Exercise objective |
Select, from the material below, each line with "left" in it.

Data section |
###

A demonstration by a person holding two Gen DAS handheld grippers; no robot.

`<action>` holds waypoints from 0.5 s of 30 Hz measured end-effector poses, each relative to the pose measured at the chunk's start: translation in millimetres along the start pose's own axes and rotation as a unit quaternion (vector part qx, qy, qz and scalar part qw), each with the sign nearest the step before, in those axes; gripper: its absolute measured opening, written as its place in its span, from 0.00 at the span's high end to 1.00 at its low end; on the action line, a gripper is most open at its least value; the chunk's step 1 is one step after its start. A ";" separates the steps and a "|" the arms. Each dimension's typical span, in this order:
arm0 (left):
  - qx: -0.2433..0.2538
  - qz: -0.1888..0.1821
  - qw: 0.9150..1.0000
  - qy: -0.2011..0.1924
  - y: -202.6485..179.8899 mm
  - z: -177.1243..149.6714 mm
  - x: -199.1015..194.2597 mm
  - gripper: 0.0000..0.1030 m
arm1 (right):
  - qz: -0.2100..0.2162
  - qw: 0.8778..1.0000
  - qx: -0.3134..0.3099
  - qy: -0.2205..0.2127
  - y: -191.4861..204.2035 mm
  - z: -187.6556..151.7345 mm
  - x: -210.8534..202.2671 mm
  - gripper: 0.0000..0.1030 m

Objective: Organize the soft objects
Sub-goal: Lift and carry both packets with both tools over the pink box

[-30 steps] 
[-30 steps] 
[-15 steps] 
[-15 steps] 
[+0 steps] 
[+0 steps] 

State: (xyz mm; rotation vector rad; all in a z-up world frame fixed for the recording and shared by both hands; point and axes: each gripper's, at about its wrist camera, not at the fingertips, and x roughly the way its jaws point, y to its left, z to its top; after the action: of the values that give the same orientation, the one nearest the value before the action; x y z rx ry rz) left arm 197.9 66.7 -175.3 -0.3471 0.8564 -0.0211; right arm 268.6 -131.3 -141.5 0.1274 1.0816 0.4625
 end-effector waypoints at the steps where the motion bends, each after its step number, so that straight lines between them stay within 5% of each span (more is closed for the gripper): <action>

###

Exercise output |
arm0 (left):
State: (xyz mm; rotation vector rad; all in a z-up world frame fixed for the recording and shared by both hands; point and axes: each gripper's, at about its wrist camera, not at the fingertips, and x roughly the way its jaws point, y to its left, z to its top; after the action: of the values that give the same orientation, the one nearest the value before the action; x y z rx ry rz) left arm 197.9 66.7 -175.3 -0.3471 0.8564 -0.0211; right arm 268.6 -131.3 -141.5 0.1274 1.0816 0.4625

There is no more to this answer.